Im Vordergrund stehen beim Netzzutritt neben den Kosten einer PV Anlage auch die Transparenz der unterschiedlichen Anschlussmöglichkeiten sowie klare Regelungen dazu. Ist der Netzzutritt erwünscht, so muss dieser je nach Netzebene und Anlagengröße innerhalb bestimmter Fristen auf Antrag gewährt werden. Eine Anschlusspflicht für Erzeugungsanlagen gilt darüber hinaus im Ausmaß der Bezugsleistung bis 20 kW.

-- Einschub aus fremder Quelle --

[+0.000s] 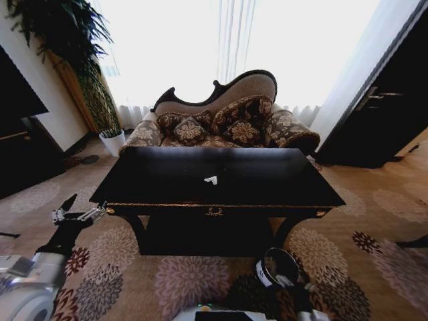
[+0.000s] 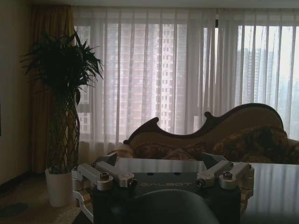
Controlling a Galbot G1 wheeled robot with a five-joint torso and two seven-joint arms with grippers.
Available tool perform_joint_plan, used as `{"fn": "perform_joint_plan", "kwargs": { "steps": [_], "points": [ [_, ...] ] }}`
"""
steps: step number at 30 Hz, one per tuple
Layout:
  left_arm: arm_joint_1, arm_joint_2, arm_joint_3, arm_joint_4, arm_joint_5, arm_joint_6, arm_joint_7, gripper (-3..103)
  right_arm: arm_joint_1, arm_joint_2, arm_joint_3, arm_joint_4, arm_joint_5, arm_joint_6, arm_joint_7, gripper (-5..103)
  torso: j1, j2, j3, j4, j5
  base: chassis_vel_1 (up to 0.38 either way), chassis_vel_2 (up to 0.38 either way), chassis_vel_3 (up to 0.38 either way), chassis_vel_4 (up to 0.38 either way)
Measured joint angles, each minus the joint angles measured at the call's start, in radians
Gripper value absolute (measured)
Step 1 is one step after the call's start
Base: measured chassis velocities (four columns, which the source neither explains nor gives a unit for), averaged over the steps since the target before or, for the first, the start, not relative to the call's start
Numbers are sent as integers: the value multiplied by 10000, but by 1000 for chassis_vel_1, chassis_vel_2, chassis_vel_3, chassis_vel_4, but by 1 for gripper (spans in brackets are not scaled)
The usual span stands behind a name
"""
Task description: Move to the front of the table and place the trash on the table into the trash bin.
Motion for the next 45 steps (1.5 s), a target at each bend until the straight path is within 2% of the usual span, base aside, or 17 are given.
{"fn": "perform_joint_plan", "kwargs": {
  "steps": [7, 11, 12, 14, 15, 16, 17, 18, 19, 20, 24, 28, 31, 33, 35, 41, 45],
  "points": [
    [1, 0, 0, 0, 0, 0, 0, 100, -262, -93, 1004, 2782, 506, -1035, 337, 100, 1, 0, 0, 5, -1, 0, 0, 0, 0],
    [0, 0, 0, 0, 0, -1, 0, 100, 401, -778, 1510, 3898, 1153, -2313, 390, 100, 0, 0, 1, 4, 1, 0, 0, 0, 0],
    [0, 0, 0, 0, 0, -1, 0, 100, 401, -778, 1510, 3898, 1153, -2313, 390, 100, 0, 0, 1, 4, 1, 0, 0, 0, 0],
    [0, 0, 0, 0, 0, 0, 0, 100, 1214, -1470, 1288, 4197, 1233, -3532, 506, 100, 0, 0, 1, 6, 3, 0, 0, 0, 0],
    [0, 0, 0, 0, 0, 0, 0, 100, 1214, -1470, 1288, 4197, 1233, -3532, 506, 100, 0, 0, 1, 6, 3, 0, 0, 0, 0],
    [1, 0, 0, 0, 0, -1, 0, 100, 1611, -1866, 1086, 4402, 1391, -4457, 767, 100, 1, 0, 2, 9, 3, 0, 0, 0, 0],
    [1, -1, 0, 0, 0, 0, 0, 100, 1704, -1967, 1027, 4462, 1472, -4702, 871, 100, 1, -1, 2, 9, 3, 0, 0, 0, 0],
    [0, 0, 0, 0, 0, 0, 0, 100, 2194, -2530, 708, 4635, 1870, -5606, 1318, 100, 2, -1, 2, 3, 3, 0, 0, 0, 0],
    [1, -1, 0, 0, 0, 0, 0, 100, 2507, -2888, 527, 4662, 2097, -6021, 1523, 100, 1, -1, 2, 3, 3, 0, 0, 0, 0],
    [1, -1, 0, 0, 0, 0, 0, 100, 2507, -2888, 527, 4662, 2097, -6021, 1523, 100, 1, -1, 2, 3, 3, 0, 0, 0, 0],
    [1, 0, -1, 1, 0, 0, 0, 100, 4222, -4984, -270, 4242, 3758, -7293, 2395, 100, 1, -2, 2, 9, 3, 0, 0, 0, 0],
    [1, 0, 0, 0, 0, 0, 4, 100, 5367, -6081, -854, 3627, 4704, -7653, 2774, 100, 2, -3, 3, 5, 5, 0, 0, 0, 0],
    [1, 0, 0, 0, 0, -1, 2, 100, 7233, -7610, -2296, 2618, 5512, -7815, 3057, 100, 3, -3, 3, 6, 4, 0, 0, 0, 0],
    [0, 0, -1, 0, 0, 0, -2, 100, 7616, -7810, -2595, 2443, 5578, -7829, 3081, 100, 3, -3, 3, 5, 2, 0, 0, 0, 0],
    [1, 0, 0, 0, 0, -1, 1, 100, 9390, -8388, -4104, 1734, 5776, -7969, 3220, 100, 2, -3, 3, 6, 2, 0, 0, 0, 0],
    [0, 0, 0, 0, 0, -1, 0, 100, 12405, -8669, -6906, 760, 6328, -8518, 3596, 100, 4, -3, 3, 6, -1, 0, 0, 0, 0],
    [0, 0, 0, 0, 0, -1, 0, 100, 12931, -8554, -7428, 629, 6439, -8592, 3669, 100, 3, -3, 2, 6, 0, 0, 0, 0, 0]
  ]
}}
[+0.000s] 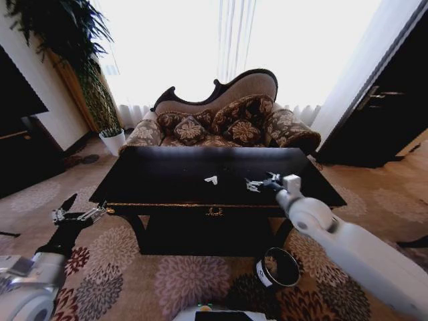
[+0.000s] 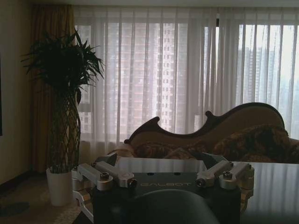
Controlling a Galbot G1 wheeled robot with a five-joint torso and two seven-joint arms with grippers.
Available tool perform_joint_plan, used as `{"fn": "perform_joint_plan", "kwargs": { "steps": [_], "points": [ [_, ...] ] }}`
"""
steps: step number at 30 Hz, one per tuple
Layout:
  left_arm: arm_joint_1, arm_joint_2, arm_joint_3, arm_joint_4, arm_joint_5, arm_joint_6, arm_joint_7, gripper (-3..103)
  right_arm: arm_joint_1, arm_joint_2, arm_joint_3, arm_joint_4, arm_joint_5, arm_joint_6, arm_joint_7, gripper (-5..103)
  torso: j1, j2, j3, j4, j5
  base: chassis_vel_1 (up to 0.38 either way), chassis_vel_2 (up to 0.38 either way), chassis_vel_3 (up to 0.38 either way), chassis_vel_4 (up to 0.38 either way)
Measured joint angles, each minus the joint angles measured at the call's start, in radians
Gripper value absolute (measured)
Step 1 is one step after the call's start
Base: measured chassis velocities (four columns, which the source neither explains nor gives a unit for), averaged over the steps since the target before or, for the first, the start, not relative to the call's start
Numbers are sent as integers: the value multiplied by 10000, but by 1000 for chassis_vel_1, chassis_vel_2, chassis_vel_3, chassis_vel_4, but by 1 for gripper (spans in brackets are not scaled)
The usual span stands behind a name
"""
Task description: Move to the front of the table and place the trash on the table into the trash bin.
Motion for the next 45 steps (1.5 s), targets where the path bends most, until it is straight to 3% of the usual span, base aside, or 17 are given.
{"fn": "perform_joint_plan", "kwargs": {
  "steps": [3, 7, 21, 39, 43, 45],
  "points": [
    [0, 0, 0, 0, 0, 0, 1, 100, 1250, 396, -1404, -399, 297, -155, 211, 100, -1, 1, -1, 0, 0, 0, 0, 0, 0],
    [0, 0, 0, 0, 0, 0, 0, 100, 1891, 729, -2277, -482, 680, -300, 434, 100, 0, 0, 0, -1, 0, 0, 0, 0, 0],
    [0, 0, 0, 0, 0, 1, 0, 100, 3303, 1670, -3893, -998, 1370, -544, 822, 100, -2, 2, -1, -1, 0, 0, 0, 0, 0],
    [0, 0, 0, 0, 0, 0, 0, 100, 3985, 2772, -4624, -2204, 1123, -546, 871, 100, -1, 2, -1, -1, 1, 0, 0, 0, 0],
    [0, 0, 0, 0, 0, 1, 0, 100, 3680, 2946, -4487, -2290, 975, -454, 798, 84, -2, 2, -2, -1, 3, 0, 0, 0, 0],
    [0, 0, 0, 0, 0, 0, 0, 100, 3654, 2965, -4471, -2295, 936, -446, 777, 84, -3, 3, -3, -1, 2, 0, 0, 0, 0]
  ]
}}
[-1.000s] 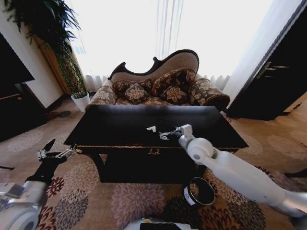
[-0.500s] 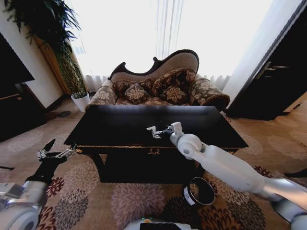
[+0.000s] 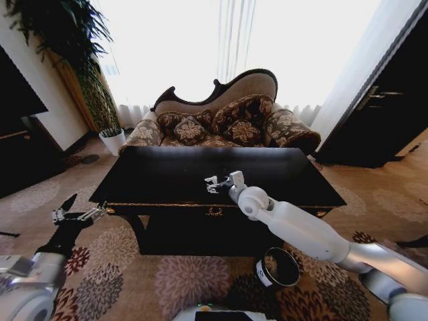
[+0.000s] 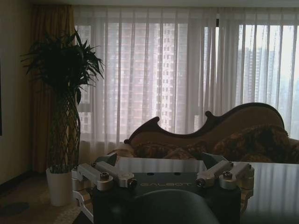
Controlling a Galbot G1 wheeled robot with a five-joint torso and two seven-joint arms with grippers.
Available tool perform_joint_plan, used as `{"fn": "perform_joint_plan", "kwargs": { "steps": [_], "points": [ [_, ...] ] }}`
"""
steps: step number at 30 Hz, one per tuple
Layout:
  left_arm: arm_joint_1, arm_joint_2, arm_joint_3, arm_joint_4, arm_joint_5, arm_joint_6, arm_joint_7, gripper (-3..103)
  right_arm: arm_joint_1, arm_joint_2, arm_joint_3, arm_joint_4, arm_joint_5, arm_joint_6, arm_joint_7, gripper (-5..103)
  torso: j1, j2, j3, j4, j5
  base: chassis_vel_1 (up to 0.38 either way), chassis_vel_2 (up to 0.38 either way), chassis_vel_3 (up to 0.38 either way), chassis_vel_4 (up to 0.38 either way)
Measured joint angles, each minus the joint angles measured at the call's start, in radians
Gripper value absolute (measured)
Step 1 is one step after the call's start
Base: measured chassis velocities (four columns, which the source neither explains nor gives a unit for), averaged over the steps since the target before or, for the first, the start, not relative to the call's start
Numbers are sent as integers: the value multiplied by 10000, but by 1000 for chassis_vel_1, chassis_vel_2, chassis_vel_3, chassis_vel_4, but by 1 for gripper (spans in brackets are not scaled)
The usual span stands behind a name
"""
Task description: Move to the front of the table and place the trash on the table into the trash bin.
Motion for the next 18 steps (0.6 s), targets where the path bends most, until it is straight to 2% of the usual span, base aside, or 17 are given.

Die Netz Zutrittsentgelte sind nach Anlagengröße gestaffelt sowie für zusätzliche Netzkapazitäten pauschaliert:

Anlagengröße, kW, Pauschale, €/kW
0 – 20                          10,-
21 – 250                      15,-
251 – 1.000                 35,-
1,001 – 20.000            50,-
>20.000                      70,-

Für die Anschlusskosten können unter Umständen auch höhere Kosten entstehen, beispielsweise bei nicht ausreichend vorhandener Infrastruktur.

Der vorgesehene Zeitplan

Es kann derzeit noch kein genauer Zeitplan verifiziert werden, denn es bedarf der Förderung via Marktprämie noch der ausdrücklichen Modifizierung und Zustimmung der Europäischen Kommission. Außerdem hängt der Start der Förderungsmöglichkeiten via Investitionszuschuss auch noch von anderen Parametern ab, beispielsweise von der öffentlichen Begutachtungsdauer aber auch von der politischen Koordination. Das Bundesministerium bearbeitet laut Photovoltaik Austria zurzeit die entsprechende Verordnung, welche beispielsweise Förderleitungen, Fördersätze aber auch andere Details regelt. Mit Inkrafttreten des Gesetzes ist jedoch bereits die Umsetzung von Energiegemeinschaften möglich, ebenso wie für Neuerungen beim Netzzutritt.